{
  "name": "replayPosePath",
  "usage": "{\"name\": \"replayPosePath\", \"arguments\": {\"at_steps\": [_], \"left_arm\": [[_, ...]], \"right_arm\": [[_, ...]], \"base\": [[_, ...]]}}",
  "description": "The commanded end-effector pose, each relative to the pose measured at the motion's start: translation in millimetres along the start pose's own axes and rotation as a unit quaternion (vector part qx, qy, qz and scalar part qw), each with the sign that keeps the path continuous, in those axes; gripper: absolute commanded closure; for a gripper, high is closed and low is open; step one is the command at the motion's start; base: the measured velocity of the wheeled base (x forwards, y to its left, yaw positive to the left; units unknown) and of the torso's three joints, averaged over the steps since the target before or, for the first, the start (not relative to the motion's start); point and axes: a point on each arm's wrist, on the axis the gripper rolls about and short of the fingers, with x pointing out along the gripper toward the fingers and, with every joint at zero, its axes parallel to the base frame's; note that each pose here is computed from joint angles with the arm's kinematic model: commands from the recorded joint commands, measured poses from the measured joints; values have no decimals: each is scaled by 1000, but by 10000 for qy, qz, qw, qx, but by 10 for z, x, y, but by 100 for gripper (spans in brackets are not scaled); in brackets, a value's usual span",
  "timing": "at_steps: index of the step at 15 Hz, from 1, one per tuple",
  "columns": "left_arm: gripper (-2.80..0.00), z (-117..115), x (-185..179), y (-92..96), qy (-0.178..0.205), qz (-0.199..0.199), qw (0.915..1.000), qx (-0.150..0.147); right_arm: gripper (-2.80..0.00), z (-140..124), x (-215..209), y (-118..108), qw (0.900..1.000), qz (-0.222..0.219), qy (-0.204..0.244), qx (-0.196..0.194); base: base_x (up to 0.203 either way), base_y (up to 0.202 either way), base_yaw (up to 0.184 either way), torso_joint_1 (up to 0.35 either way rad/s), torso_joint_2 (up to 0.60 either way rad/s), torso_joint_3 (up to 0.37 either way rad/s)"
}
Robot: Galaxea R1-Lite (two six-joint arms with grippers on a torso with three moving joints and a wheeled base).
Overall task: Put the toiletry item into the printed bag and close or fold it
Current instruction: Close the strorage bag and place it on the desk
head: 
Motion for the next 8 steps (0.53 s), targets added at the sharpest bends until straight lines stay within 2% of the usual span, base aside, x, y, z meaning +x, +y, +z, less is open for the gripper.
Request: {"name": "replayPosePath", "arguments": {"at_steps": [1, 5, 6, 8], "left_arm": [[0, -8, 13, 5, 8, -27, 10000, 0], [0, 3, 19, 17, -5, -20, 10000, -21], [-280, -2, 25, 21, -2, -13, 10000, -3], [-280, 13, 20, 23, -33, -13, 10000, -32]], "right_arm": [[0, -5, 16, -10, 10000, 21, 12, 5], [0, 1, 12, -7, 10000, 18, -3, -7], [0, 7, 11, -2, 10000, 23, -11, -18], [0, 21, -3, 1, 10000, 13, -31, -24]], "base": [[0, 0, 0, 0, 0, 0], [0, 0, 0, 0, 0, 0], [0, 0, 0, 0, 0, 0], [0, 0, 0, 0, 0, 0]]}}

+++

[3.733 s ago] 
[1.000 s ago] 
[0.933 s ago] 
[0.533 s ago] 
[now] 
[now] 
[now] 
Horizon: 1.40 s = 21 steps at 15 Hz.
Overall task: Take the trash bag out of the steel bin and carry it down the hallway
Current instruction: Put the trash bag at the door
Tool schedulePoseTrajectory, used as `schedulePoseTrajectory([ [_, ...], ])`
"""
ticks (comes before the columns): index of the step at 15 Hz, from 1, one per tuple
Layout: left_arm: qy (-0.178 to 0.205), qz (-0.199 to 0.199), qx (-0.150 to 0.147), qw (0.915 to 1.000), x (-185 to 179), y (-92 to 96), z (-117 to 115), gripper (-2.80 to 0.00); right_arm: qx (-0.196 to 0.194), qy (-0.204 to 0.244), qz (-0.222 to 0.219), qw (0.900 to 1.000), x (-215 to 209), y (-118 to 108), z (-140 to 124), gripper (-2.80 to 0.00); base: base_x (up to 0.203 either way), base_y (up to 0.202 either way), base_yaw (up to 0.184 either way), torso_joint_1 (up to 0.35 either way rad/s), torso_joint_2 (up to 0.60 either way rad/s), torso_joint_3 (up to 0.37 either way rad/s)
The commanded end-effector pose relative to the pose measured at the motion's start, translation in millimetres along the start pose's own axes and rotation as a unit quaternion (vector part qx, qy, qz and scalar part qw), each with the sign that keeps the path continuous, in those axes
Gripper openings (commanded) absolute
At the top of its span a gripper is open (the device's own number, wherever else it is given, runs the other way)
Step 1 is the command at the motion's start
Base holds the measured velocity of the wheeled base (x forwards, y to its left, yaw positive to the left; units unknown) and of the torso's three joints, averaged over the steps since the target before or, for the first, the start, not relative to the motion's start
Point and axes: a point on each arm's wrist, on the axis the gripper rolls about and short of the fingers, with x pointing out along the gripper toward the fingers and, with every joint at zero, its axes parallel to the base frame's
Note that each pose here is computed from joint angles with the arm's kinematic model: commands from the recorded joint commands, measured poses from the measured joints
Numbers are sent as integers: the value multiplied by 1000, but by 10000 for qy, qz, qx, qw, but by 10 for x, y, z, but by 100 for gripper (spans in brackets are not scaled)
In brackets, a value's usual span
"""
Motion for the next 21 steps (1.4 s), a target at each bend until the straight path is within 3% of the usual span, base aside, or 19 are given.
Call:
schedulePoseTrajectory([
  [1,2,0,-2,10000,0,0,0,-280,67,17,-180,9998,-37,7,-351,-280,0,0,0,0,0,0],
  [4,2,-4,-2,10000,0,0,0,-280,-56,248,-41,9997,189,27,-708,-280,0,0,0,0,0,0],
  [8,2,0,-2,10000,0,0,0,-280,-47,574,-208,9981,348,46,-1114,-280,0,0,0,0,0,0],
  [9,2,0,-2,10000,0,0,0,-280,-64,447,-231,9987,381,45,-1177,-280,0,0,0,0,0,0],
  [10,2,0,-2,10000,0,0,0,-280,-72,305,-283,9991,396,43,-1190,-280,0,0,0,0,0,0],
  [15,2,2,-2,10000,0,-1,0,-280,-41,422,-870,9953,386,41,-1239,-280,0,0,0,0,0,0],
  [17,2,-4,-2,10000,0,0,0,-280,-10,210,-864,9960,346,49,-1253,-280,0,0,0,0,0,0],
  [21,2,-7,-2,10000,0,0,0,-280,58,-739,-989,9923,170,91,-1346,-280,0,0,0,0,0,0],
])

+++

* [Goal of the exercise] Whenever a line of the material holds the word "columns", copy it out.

* [Completed task]
  "columns": "left_arm: gripper (-2.80..0.00), z (-117..115), x (-185..179), y (-92..96), qy (-0.178..0.205), qz (-0.199..0.199), qw (0.915..1.000), qx (-0.150..0.147); right_arm: gripper (-2.80..0.00), z (-140..124), x (-215..209), y (-118..108), qw (0.900..1.000), qz (-0.222..0.219), qy (-0.204..0.244), qx (-0.196..0.194); base: base_x (up to 0.203 either way), base_y (up to 0.202 either way), base_yaw (up to 0.184 either way), torso_joint_1 (up to 0.35 either way rad/s), torso_joint_2 (up to 0.60 either way rad/s), torso_joint_3 (up to 0.37 either way rad/s)"
ticks (comes before the columns): index of the step at 15 Hz, from 1, one per tuple

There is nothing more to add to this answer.